Key points:

  • All three major indexes posted their fifth consecutive weekly gain.
  • Large banks such as JPMorgan Chase and Wells Fargo reported results that exceeded analysts’ expectations.
  • Inflation data boosted market expectations for a potential Fed rate cut.

At the close of trading on Friday, the S&P 500 and Dow Jones Industrial Average reached new all-time highs. The growth was driven by a significant strengthening of the financial sector, following the release of strong quarterly reports from banks. Simultaneously, inflation data reinforced market expectations for a Federal Reserve interest rate cut in November of this year.

Specifically, the Dow Jones Industrial Average rose by 409.74 points, or 0.97%, closing at 42,863.86 points. The S&P 500 also showed positive momentum, gaining 34.98 points (0.61%) to end the session at 5,815.03 points. The Nasdaq Composite added 60.89 points (0.33%), reaching 18,342.94 points.

Bank earnings bolster confidence in economic health

The earnings season for major companies kicked off on a positive note. One of the leaders was JPMorgan Chase, whose shares rose by 4.4%. This growth was due to its third-quarter results, which surpassed analysts’ expectations. Additionally, the bank raised its annual net interest income forecast.

Wells Fargo shares also followed a similar trajectory, increasing by 5.6%, driven by better-than-expected financial results.
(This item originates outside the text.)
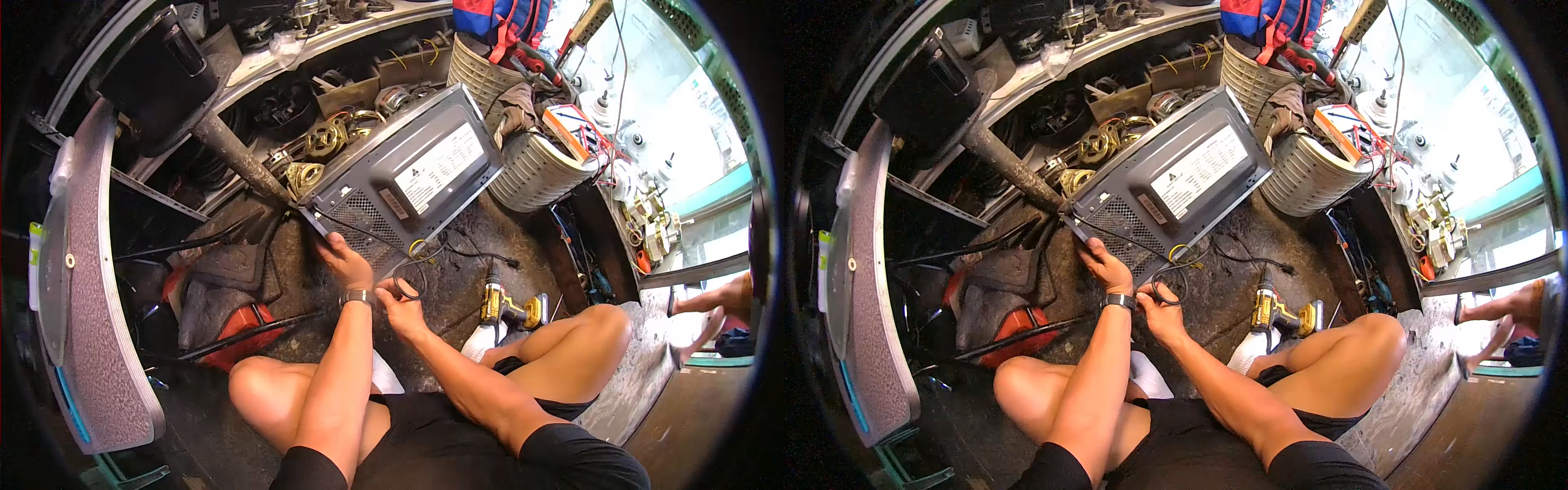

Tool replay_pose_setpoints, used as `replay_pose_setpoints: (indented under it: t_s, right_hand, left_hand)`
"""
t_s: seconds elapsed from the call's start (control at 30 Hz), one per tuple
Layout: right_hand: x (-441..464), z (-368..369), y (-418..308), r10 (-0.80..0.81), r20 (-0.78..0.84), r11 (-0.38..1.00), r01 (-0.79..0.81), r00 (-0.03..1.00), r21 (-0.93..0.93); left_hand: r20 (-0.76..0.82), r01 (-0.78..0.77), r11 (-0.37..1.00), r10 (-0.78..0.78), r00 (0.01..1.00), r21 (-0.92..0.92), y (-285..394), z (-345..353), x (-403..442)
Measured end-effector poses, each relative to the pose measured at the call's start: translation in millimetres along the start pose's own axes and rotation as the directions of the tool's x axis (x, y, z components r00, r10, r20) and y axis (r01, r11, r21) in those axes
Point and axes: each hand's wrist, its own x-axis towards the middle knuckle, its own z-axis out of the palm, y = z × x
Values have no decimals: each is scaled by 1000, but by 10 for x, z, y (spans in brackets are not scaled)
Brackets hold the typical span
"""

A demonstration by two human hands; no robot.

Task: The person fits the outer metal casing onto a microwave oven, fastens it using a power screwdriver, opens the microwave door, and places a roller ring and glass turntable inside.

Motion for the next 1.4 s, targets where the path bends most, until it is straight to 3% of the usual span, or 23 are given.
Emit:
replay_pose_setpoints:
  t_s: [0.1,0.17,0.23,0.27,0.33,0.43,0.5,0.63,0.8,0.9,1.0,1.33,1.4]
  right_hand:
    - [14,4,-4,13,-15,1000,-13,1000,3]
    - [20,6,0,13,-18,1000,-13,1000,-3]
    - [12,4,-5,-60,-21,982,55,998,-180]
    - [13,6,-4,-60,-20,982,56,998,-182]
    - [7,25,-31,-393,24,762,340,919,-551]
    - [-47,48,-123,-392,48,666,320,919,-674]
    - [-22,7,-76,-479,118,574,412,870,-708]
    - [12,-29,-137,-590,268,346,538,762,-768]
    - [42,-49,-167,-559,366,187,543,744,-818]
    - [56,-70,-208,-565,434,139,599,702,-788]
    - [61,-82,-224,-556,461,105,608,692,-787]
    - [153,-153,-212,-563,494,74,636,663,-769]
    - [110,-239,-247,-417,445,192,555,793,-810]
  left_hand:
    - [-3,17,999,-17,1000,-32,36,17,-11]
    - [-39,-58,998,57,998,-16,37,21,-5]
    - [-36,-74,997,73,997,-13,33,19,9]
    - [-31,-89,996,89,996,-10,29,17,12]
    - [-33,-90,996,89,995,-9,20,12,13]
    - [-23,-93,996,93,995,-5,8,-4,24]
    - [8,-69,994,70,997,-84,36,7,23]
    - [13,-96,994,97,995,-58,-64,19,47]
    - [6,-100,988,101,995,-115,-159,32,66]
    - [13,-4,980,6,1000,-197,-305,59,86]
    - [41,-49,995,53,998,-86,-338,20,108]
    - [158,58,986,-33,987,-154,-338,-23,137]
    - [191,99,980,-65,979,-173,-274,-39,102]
BlackRock also pleased investors by announcing a record level of assets under management for the third consecutive quarter, with its shares rising by 3.6%.

Evan Brown, portfolio manager and head of multi-asset strategy at UBS Asset Management, expressed optimism about the first phase of the earnings season. According to him, strong results from leading financial companies are a good start and may indicate positive economic prospects overall. “When financial companies succeed, this is what a soft landing looks like. It’s a positive overall sign for the economy and sets a positive tone for earnings reports from other sectors in the coming weeks,” he said.

Inflation data confirm traders’ optimism

Over the past week, major U.S. stock indexes showed steady growth. The S&P 500 gained 1.1%, the Dow Jones Industrial Average increased by 1.2%, and the Nasdaq Composite also rose by 1.1%. This marks the fifth consecutive week of positive performance for all three indexes.

The positive market trend was supported by the release of inflation data. According to a report from the U.S. Department of Labor, the Producer Price Index (PPI) for final demand in September remained unchanged compared to the previous month, which was below economists’ forecasts. The PPI data complemented the Consumer Price Index (CPI) report released the day before, which, while slightly above expectations, overall indicates a slowdown in inflation.

Scott Wren, senior global market strategist at Wells Fargo Investment Institute, noted that the market is optimistic about the economy’s future. “The market is almost certain we are headed for a soft landing and that inflation, even though CPI was a bit higher than expected yesterday, will moderate,” the expert said.

However, preliminary data from the University of Michigan’s Consumer Sentiment Index for October came in below expectations. Nevertheless, this did not significantly impact the overall positive trend.

Traders continue to hold high expectations for a Fed rate cut at its November meeting. According to CME FedWatch data, the probability of such a decision is estimated at around 88%.

During the trading session, there was heightened volatility in the shares of individual companies. For instance, Tesla’s stock price fell by 8.8% following the presentation of its long-awaited robotaxi. Investors were concerned about the lack of detailed information on the timeline for mass production and potential regulatory risks.

At the same time, the financial sector posted strong gains. The S&P 500 Banks Index rose by 4.2%, reaching its highest level since February 2022. Positive momentum in the banking sector contributed to the overall rise of the S&P 500 index.